▶ [What is being asked]: Each line of the data below from the one holding "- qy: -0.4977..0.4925" to the one holding "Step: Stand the", inclusive, is to be reproduced exactly; no other line belongs in the answer.

-- Data section follows --

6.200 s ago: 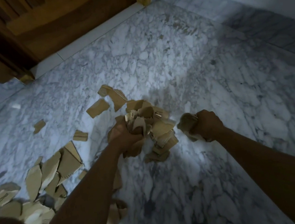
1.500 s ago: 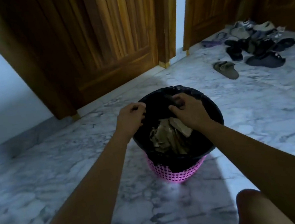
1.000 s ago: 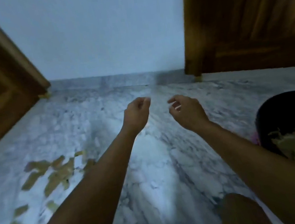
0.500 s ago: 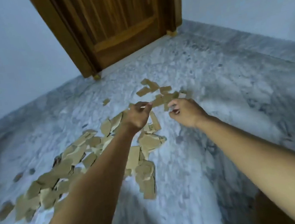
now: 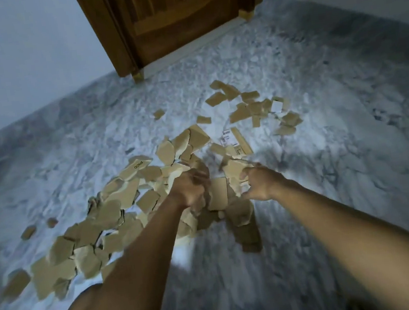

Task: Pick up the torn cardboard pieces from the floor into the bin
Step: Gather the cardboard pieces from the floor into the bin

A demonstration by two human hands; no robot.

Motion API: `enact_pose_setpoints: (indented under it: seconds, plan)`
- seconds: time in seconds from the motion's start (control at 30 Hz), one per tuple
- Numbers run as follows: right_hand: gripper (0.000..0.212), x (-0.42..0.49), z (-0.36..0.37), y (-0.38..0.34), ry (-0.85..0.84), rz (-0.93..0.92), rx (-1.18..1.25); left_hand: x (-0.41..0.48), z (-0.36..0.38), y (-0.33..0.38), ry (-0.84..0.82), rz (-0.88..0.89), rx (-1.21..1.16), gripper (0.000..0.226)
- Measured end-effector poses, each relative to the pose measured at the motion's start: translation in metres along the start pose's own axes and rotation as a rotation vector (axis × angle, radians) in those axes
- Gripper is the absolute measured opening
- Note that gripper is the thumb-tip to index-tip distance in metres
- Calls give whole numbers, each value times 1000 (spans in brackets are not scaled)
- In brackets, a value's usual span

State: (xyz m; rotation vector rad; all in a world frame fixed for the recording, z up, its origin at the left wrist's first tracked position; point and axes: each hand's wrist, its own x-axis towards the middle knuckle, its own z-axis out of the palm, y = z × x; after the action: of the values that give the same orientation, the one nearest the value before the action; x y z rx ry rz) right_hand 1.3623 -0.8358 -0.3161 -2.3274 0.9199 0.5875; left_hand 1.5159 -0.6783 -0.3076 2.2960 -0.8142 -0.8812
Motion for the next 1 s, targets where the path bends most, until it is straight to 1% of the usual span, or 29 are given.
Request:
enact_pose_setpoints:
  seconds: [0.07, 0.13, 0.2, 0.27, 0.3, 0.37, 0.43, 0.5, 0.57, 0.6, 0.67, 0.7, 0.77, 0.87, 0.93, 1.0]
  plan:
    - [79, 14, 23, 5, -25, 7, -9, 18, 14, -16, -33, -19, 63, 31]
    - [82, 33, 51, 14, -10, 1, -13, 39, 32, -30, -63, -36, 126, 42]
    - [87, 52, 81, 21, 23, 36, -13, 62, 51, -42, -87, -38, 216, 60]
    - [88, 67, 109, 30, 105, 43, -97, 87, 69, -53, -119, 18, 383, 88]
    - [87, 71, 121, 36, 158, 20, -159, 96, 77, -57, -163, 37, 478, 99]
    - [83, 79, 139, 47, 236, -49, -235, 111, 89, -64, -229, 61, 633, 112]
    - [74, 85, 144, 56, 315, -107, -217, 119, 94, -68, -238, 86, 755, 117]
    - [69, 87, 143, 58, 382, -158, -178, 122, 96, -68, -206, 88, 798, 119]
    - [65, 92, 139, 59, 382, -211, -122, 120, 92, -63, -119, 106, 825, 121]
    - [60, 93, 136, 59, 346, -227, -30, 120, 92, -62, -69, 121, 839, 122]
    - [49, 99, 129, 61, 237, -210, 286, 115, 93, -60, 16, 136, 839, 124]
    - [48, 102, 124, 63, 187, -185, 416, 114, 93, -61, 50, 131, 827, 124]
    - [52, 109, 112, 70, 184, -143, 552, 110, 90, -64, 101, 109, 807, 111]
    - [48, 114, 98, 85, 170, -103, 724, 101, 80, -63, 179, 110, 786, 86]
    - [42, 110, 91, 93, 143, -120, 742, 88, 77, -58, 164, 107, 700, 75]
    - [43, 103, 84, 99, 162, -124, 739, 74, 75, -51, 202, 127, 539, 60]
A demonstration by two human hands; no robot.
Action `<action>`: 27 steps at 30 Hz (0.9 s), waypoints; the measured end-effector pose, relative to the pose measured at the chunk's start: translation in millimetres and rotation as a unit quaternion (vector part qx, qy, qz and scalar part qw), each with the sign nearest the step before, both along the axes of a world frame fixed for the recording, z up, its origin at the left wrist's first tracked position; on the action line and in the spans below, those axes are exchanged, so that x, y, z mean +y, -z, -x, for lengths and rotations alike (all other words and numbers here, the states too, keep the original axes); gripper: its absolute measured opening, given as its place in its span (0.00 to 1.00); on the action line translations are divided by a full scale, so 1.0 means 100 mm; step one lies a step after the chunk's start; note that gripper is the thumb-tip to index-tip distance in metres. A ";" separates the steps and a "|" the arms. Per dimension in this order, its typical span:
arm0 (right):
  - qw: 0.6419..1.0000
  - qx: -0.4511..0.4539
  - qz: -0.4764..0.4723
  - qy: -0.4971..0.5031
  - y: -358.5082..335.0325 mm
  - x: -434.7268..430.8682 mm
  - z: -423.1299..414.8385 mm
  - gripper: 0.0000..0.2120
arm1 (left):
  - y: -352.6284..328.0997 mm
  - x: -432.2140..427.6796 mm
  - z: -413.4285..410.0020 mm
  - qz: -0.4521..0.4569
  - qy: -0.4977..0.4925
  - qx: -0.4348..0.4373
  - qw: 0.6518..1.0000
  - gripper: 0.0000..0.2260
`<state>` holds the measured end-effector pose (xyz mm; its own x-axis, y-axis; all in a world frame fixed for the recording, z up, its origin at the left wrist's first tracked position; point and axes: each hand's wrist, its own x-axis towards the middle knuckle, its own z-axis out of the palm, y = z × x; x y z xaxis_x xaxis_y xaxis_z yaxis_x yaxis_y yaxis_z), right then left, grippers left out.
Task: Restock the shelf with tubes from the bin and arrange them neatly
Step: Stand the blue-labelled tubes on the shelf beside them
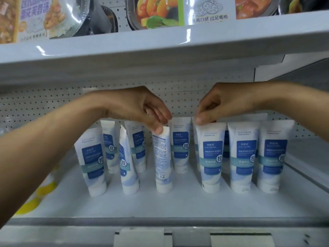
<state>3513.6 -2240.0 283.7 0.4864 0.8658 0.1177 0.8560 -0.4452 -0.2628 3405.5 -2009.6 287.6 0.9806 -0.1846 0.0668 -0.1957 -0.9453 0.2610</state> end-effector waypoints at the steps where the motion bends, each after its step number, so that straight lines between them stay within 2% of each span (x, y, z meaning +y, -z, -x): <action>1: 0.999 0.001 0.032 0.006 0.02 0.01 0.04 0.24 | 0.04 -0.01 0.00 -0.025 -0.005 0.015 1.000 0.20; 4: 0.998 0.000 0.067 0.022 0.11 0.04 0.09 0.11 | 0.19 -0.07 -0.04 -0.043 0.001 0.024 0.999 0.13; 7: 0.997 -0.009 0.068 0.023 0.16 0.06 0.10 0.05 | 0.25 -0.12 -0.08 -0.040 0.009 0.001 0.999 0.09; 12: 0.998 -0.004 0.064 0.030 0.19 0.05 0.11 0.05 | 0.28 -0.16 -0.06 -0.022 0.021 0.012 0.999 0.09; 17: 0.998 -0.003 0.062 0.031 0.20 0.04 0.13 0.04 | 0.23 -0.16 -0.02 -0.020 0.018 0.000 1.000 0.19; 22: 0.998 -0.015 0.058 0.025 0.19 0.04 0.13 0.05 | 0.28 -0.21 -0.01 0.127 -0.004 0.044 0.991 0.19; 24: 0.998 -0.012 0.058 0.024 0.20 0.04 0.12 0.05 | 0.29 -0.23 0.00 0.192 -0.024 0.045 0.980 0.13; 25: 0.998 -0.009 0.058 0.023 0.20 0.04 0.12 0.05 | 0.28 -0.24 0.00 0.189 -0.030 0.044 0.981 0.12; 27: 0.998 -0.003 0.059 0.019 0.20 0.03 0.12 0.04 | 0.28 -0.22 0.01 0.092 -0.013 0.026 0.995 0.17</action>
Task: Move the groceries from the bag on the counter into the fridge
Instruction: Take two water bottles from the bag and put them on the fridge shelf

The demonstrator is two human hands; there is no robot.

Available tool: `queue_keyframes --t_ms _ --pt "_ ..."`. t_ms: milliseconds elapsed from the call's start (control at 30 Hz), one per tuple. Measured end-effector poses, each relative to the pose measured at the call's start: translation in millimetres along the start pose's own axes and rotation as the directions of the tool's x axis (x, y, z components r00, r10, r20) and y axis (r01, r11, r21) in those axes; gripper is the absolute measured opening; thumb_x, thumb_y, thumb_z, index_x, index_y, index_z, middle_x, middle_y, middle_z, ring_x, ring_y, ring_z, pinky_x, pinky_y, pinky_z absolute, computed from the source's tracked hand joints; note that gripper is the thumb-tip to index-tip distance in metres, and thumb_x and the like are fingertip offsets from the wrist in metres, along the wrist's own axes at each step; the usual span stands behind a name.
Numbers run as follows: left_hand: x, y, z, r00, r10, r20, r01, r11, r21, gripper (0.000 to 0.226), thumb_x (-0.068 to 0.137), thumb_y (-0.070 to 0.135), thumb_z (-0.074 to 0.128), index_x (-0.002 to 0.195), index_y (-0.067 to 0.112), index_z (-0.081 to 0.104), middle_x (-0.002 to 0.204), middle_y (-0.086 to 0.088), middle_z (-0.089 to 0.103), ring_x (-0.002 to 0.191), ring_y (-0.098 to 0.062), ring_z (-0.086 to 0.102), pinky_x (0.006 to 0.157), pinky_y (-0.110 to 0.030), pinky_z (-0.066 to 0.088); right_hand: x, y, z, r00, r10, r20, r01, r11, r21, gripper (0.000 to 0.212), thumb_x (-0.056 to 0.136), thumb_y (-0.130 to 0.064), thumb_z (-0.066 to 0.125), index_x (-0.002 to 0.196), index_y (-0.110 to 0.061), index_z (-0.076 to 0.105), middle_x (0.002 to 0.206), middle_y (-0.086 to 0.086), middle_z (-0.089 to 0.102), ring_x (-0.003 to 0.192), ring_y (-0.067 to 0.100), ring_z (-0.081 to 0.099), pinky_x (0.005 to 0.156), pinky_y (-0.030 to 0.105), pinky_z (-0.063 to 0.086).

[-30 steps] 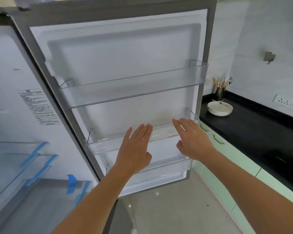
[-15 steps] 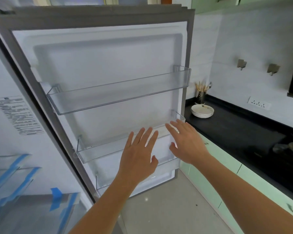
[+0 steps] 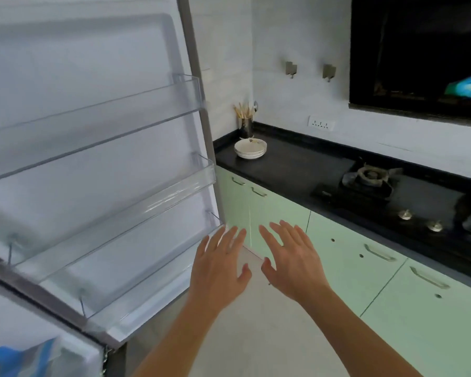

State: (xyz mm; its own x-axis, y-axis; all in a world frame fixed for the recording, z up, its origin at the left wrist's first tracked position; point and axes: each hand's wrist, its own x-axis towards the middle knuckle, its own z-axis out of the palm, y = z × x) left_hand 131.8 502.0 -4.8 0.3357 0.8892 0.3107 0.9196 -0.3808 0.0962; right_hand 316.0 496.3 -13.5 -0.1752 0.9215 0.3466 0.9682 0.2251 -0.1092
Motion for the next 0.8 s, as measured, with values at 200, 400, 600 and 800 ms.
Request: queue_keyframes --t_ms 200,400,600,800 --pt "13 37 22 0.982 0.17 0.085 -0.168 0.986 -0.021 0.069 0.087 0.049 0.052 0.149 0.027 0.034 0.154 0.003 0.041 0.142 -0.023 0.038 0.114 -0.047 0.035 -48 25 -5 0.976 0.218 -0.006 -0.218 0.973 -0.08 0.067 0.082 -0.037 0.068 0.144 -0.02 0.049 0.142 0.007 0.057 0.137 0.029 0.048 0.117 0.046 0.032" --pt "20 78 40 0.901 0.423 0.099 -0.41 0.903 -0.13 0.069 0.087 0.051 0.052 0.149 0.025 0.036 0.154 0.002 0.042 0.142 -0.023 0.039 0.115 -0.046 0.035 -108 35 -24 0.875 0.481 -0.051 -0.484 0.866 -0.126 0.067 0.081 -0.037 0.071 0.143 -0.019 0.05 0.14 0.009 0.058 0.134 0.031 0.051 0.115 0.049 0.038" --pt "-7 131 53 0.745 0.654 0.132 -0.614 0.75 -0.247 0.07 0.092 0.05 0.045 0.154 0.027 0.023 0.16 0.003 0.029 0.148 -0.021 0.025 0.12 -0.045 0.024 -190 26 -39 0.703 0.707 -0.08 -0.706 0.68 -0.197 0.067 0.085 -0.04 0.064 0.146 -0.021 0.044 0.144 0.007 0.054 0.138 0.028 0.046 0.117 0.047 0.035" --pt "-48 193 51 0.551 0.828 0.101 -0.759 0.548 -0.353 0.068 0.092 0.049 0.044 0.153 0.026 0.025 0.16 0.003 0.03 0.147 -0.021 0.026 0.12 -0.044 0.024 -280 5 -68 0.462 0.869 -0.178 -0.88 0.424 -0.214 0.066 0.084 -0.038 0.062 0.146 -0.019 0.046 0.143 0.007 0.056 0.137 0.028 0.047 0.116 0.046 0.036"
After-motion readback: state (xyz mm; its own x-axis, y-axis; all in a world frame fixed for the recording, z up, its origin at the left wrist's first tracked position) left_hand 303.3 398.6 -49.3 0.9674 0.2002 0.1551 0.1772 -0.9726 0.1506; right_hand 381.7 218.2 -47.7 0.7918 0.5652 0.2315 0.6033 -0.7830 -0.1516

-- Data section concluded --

▶ [Answer to this problem]:
  - qy: -0.4977..0.4925
  - qx: -0.4348..0.4373
  - qw: 0.6518..1.0000
  - gripper: 0.0000..0.2260
`<state>` holds the measured end-effector pose (xyz mm; its own x-axis, y-axis; all in a world frame fixed for the recording, z up, its origin at the left wrist's first tracked position; point and axes: each hand's wrist, its own x-axis towards the middle knuckle, its own z-axis out of the palm, y = z × x; x y z xaxis_x xaxis_y xaxis_z yaxis_x yaxis_y yaxis_z), right then left, grippers left out.
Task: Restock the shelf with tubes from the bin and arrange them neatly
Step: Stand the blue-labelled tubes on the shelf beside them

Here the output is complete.